[PROBLEM TO SOLVE] Filter out every line below that lacks "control", and copy the rest.

[Excerpts from a dataset]
● ● ●
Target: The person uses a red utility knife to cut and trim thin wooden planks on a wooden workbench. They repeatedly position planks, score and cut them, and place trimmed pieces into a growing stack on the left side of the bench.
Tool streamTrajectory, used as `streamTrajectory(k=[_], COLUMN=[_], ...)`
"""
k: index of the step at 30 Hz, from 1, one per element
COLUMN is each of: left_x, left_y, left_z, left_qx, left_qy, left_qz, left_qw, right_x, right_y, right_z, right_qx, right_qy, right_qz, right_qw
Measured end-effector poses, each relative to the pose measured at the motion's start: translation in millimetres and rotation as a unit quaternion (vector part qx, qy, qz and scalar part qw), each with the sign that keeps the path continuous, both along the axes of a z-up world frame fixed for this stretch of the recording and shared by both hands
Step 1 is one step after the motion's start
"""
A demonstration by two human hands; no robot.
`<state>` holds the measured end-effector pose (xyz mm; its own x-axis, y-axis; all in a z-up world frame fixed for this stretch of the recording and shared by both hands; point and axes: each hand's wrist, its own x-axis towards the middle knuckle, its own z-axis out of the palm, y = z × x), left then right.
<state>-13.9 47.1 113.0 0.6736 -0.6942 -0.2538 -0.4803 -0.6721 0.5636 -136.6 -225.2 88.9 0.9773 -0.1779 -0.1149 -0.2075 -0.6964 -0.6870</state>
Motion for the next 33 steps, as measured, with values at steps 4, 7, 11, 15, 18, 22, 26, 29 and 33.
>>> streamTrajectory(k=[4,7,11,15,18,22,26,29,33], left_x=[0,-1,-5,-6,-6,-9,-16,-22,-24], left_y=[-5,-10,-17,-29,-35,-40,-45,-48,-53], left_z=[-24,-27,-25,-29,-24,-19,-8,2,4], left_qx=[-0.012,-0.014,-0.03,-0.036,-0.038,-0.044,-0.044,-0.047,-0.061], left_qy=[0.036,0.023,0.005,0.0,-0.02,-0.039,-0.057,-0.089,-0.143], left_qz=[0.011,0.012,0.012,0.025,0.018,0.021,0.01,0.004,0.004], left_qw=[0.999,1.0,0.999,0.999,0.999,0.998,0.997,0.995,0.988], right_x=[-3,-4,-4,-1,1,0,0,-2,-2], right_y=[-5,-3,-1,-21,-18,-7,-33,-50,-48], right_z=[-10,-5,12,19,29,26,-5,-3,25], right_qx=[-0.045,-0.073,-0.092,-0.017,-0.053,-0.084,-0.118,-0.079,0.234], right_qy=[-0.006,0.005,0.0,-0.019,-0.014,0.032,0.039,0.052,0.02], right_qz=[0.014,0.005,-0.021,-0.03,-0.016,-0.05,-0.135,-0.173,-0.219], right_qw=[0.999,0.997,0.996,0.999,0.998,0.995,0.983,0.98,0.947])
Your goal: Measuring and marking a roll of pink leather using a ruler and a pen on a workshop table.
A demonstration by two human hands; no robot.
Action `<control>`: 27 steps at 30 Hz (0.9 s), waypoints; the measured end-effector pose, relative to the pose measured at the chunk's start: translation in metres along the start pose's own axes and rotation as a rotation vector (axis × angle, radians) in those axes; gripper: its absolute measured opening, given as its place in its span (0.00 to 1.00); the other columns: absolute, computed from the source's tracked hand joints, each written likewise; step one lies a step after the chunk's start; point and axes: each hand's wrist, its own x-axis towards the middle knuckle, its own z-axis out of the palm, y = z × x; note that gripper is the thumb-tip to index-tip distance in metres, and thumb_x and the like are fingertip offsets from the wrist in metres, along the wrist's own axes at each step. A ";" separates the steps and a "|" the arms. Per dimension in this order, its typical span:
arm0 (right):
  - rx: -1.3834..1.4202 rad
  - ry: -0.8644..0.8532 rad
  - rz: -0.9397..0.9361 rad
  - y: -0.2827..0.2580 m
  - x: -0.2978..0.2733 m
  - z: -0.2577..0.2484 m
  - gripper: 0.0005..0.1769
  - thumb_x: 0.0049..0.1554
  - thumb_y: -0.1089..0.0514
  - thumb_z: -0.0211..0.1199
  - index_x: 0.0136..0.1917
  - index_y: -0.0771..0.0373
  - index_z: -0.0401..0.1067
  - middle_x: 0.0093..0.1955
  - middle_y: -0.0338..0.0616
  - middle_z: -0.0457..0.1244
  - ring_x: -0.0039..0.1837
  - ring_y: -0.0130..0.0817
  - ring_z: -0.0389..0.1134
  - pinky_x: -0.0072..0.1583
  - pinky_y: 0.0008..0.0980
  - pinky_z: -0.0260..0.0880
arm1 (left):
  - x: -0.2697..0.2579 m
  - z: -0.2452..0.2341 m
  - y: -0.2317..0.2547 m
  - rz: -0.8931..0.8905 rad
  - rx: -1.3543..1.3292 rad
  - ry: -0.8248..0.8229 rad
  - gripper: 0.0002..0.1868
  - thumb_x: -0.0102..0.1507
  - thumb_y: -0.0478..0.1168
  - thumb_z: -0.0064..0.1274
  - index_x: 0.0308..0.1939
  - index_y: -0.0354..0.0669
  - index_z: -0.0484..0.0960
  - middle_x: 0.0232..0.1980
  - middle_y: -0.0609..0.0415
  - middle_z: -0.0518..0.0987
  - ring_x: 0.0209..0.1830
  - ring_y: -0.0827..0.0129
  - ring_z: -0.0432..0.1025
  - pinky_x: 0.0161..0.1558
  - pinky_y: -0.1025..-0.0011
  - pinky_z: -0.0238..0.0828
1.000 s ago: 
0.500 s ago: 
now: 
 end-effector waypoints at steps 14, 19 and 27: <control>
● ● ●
[EXPECTED OUTPUT]
Action `<control>`: 27 steps at 30 Hz (0.9 s), waypoints; the measured end-effector pose, relative to the pose measured at the chunk's start: translation in metres along the start pose's own axes and rotation as a rotation vector (axis × angle, radians) in those axes; gripper: its absolute measured opening, given as its place in its span (0.00 to 1.00); the other columns: absolute, computed from the source's tracked hand joints, each written likewise; step one lies a step after the chunk's start; point and axes: each hand's wrist, its own x-axis towards the middle knuckle, its own z-axis out of the palm, y = z × x; note that gripper is the thumb-tip to index-tip distance in metres, and thumb_x and the like are fingertip offsets from the wrist in metres, along the wrist's own axes at each step. A ";" separates the steps and a "|" the arms. Per dimension in this order, its typical span:
 end-effector waypoints at steps 14, 19 and 27: <control>

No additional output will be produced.